Maximum-parsimony haplotype frequencies inference based on a joint constrained sparse representation of pooled DNA
1 Translational and Molecular Imaging Institute, Icahn School of Medicine at Mount Sinai, New York NY 10029, USA
2 Electrical Engineering Department, Columbia University, New York NY 10027, USA
3 Center for Computational Biology and Bioinformatics, Columbia University, New York, NY 10027, USA
BMC Bioinformatics 2013, 14:270 doi:10.1186/1471-2105-14-270Published: 8 September 2013
DNA pooling constitutes a cost effective alternative in genome wide association studies. In DNA pooling, equimolar amounts of DNA from different individuals are mixed into one sample and the frequency of each allele in each position is observed in a single genotype experiment. The identification of haplotype frequencies from pooled data in addition to single locus analysis is of separate interest within these studies as haplotypes could increase statistical power and provide additional insight.

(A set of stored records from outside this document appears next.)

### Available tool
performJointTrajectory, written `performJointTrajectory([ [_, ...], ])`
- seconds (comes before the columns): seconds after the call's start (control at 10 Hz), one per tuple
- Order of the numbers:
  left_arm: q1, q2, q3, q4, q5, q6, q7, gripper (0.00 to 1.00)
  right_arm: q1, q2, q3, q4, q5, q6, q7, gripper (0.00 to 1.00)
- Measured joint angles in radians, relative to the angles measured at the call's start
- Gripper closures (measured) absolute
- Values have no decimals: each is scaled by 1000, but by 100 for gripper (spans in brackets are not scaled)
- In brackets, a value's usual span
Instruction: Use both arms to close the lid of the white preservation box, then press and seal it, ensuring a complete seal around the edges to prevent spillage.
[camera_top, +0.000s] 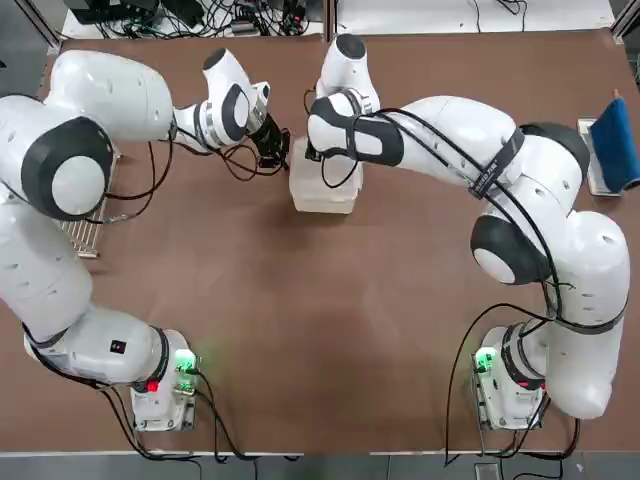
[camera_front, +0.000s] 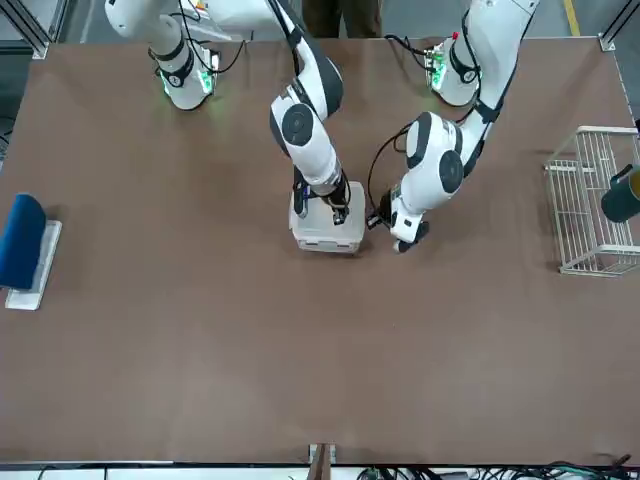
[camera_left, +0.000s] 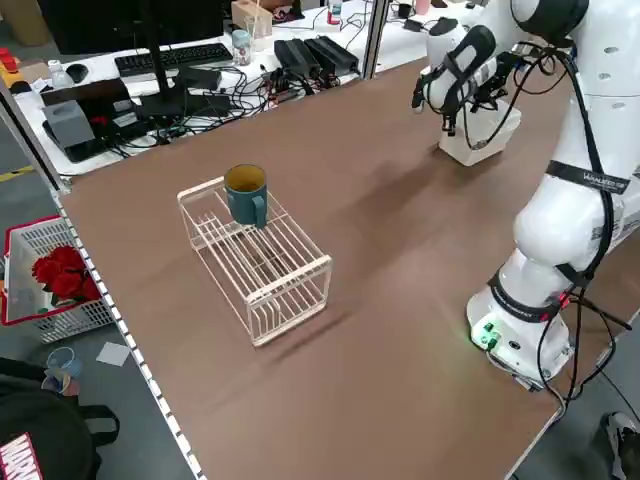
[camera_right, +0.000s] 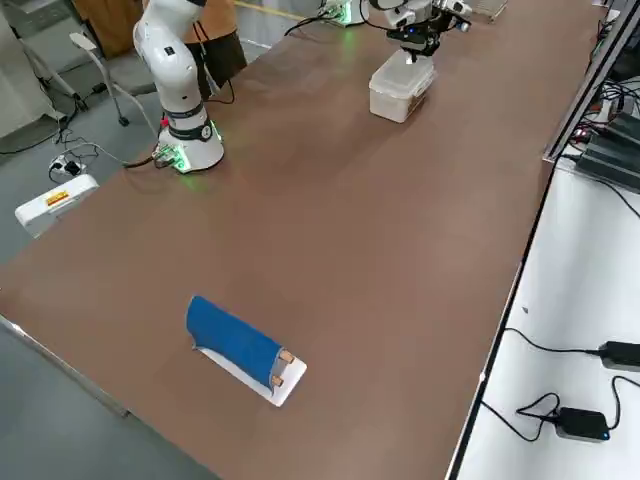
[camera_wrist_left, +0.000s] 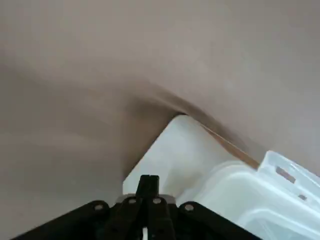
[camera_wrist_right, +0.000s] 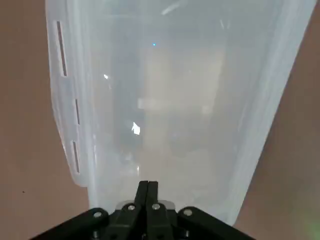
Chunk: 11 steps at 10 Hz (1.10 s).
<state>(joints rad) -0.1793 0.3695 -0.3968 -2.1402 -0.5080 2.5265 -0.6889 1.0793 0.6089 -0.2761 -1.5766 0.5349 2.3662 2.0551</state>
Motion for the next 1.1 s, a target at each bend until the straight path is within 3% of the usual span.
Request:
performJointTrajectory([
  [0.3,49,-12,-2,23,52,-70,0,99,0,0,0,0,0,0,0,98],
  [0.6,74,-109,-3,83,59,-202,-63,99,0,0,0,0,1,0,0,98],
  [1.1,56,-154,-18,149,98,-227,-207,99,0,0,0,0,1,0,0,98],
])
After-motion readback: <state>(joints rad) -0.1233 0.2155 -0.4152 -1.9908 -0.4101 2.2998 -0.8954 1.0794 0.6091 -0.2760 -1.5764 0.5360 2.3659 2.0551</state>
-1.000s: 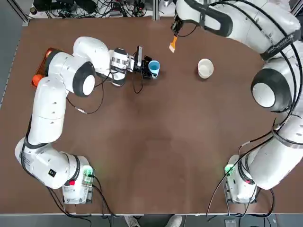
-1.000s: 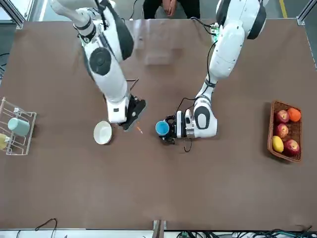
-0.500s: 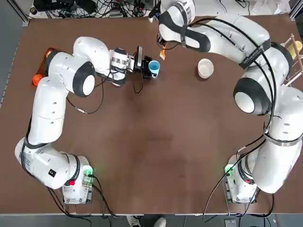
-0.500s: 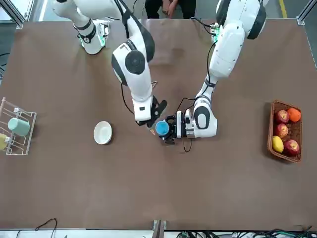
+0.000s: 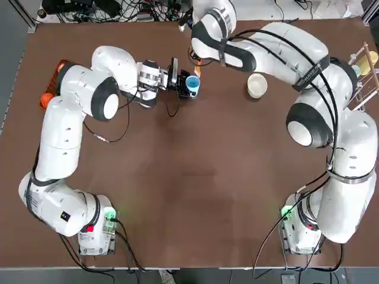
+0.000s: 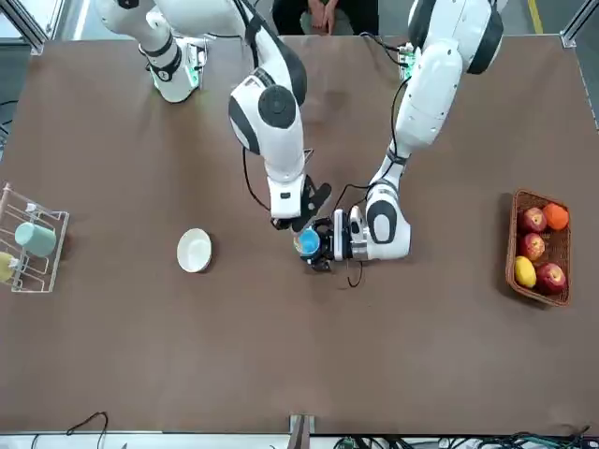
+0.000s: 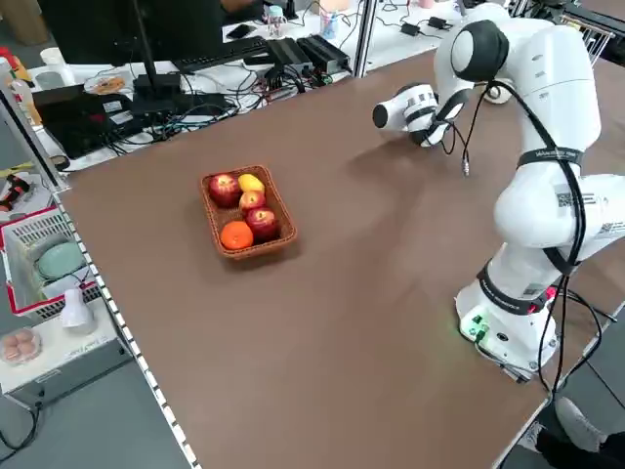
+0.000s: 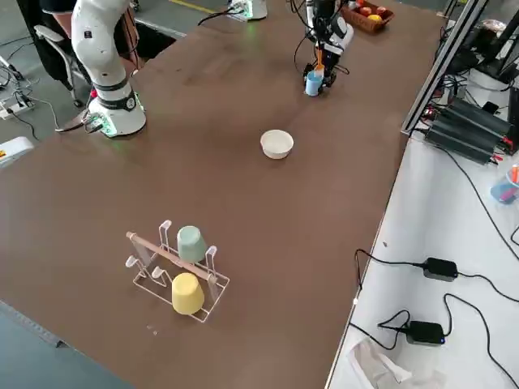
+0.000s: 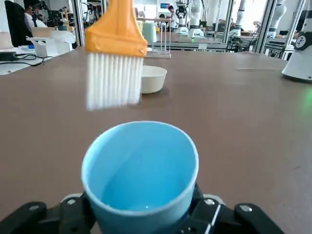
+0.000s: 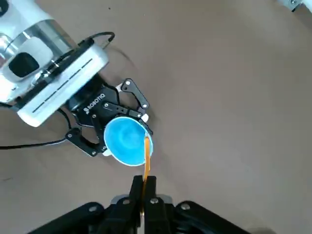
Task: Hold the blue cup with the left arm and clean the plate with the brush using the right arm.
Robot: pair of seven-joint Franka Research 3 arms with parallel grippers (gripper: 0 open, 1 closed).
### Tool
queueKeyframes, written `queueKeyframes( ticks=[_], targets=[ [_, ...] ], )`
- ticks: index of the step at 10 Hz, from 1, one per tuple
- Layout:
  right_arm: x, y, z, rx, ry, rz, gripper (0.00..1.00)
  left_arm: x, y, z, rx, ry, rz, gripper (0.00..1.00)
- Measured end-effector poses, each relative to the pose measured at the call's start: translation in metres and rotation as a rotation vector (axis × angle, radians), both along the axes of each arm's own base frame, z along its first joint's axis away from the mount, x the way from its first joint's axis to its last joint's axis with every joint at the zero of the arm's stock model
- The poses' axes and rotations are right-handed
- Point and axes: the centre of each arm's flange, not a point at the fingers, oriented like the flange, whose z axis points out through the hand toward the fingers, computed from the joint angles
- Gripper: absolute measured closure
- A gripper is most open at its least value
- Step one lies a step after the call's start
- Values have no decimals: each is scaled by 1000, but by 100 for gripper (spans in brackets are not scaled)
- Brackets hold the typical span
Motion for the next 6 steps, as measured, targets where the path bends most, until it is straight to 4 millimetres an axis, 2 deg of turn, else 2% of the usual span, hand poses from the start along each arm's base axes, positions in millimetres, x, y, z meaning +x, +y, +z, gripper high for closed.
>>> queueKeyframes(
  ticks=[3, 6],
  targets=[
    [-10, 15, -8, 11, -6, -17, 96, 0, 0, 0, 0, 0, 0, 32],
    [-11, 18, -21, 4, 2, -24, 96, 0, 0, 0, 0, 0, 1, 32]
  ],
)
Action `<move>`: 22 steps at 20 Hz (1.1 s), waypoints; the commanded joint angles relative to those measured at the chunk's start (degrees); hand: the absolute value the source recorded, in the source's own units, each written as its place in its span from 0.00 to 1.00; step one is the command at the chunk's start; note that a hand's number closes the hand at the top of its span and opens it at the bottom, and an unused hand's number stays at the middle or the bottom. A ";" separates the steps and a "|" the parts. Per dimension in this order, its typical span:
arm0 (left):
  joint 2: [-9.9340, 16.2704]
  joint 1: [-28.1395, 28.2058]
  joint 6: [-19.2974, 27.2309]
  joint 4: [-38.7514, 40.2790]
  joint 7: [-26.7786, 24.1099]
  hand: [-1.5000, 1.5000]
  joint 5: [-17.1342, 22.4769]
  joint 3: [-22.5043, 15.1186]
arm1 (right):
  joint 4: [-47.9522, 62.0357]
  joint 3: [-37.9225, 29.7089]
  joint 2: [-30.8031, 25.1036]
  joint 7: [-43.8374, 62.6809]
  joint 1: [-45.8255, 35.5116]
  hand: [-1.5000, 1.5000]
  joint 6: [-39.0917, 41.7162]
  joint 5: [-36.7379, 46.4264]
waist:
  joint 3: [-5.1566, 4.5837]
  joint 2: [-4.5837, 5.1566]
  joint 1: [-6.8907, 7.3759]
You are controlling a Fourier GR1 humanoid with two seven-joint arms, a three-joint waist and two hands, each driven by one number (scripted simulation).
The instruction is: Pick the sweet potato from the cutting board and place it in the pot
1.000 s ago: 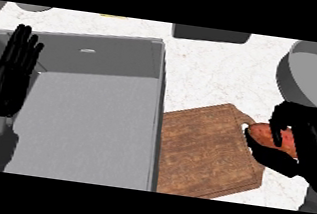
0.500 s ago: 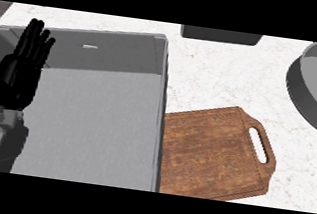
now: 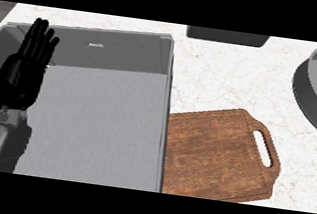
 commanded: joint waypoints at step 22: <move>-0.78 -2.22 -1.67 0.15 0.93 0.50 -0.28 -0.52 | 63.78 1.93 -9.33 -23.49 -22.76 0.00 -3.88 6.58 | 0.30 1.08 2.65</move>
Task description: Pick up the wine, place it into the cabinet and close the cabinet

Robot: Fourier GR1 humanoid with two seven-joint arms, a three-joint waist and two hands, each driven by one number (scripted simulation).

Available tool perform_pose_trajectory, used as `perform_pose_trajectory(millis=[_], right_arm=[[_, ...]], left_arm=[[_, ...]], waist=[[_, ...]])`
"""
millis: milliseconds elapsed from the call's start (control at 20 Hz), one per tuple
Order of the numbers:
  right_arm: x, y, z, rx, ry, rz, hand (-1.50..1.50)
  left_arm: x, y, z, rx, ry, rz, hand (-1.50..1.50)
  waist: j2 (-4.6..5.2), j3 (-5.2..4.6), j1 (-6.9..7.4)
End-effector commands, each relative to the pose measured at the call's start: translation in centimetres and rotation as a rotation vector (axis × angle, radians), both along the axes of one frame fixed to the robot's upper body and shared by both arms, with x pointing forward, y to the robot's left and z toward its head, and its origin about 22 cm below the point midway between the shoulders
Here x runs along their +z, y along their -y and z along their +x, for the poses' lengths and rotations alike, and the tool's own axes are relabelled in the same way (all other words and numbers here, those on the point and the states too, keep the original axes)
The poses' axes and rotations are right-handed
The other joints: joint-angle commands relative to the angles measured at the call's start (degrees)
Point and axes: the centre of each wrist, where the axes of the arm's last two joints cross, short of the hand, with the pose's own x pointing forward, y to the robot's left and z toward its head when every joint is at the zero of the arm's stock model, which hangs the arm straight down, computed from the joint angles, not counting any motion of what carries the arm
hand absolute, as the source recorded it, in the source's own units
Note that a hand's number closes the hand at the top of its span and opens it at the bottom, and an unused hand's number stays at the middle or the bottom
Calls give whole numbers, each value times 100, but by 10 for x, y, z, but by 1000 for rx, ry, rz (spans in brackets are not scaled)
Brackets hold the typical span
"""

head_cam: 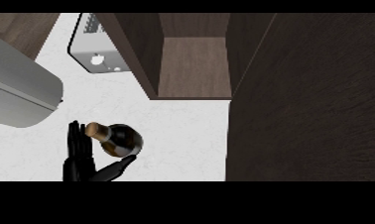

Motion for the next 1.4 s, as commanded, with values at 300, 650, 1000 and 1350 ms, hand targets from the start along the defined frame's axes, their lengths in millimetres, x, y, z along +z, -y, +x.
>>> perform_pose_trajectory(millis=[300, 650, 1000, 1350], right_arm=[[12, 2, -5, -8, 14, -16, -150], [0, -5, -2, -7, 17, -16, -150], [15, 1, -1, -32, 33, -8, -150], [9, 0, -17, -24, 8, -14, -150]], left_arm=[[-26, 23, 21, -7, -16, -18, -150], [-51, 3, 21, -4, 49, -120, -150], [-63, 2, 29, -19, 59, -160, -150], [-64, 8, 15, -49, 91, -176, 150]], waist=[[1, -1, -9], [2, -1, -11], [3, -2, -13], [-5, 1, -16]])
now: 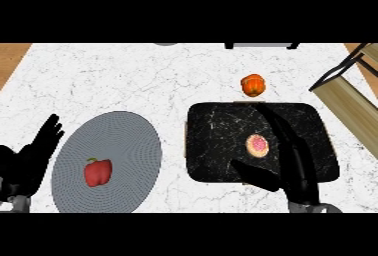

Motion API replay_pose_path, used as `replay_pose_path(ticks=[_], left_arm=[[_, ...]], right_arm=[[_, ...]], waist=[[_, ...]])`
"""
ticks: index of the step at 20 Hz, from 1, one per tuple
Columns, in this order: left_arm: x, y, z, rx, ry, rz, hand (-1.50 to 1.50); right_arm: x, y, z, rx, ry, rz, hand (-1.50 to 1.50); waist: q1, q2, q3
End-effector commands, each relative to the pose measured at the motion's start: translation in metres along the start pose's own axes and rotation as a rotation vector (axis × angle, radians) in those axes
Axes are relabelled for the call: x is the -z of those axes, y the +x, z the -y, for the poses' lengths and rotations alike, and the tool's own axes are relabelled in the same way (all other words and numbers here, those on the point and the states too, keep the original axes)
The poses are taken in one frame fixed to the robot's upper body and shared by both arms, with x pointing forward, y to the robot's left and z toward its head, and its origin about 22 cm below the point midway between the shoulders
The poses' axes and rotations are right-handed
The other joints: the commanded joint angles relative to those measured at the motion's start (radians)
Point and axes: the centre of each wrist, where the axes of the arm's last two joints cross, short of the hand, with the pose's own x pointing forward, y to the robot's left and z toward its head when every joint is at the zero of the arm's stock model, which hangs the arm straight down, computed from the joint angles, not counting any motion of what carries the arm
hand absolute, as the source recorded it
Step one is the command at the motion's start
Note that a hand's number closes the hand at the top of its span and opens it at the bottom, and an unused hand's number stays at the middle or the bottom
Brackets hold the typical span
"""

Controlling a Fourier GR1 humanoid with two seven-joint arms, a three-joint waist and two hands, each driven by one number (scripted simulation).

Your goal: Pick the cupcake from the tray and place it in the tiered shelf

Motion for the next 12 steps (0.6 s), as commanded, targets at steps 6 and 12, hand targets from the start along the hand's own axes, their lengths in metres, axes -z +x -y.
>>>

We developed a method for maximum-parsimony haplotype frequency estimation from pooled DNA data based on the sparse representation of the DNA pools in a dictionary of haplotypes. Extensions to scenarios where data is noisy or even missing are also presented. The resulting method is first applied to simulated data based on the haplotypes and their associated frequencies of the AGT gene. We further evaluate our methodology on datasets consisting of SNPs from the first 7Mb of the HapMap CEU population. Noise and missing data were further introduced in the datasets in order to test the extensions of the proposed method. Both HIPPO and HAPLOPOOL were also applied to these datasets to compare performances.
We evaluate our methodology on scenarios where pooling is more efficient relative to individual genotyping; that is, in datasets that contain pools with a small number of individuals. We show that in such scenarios our methodology outperforms state-of-the-art methods such as HIPPO and HAPLOPOOL.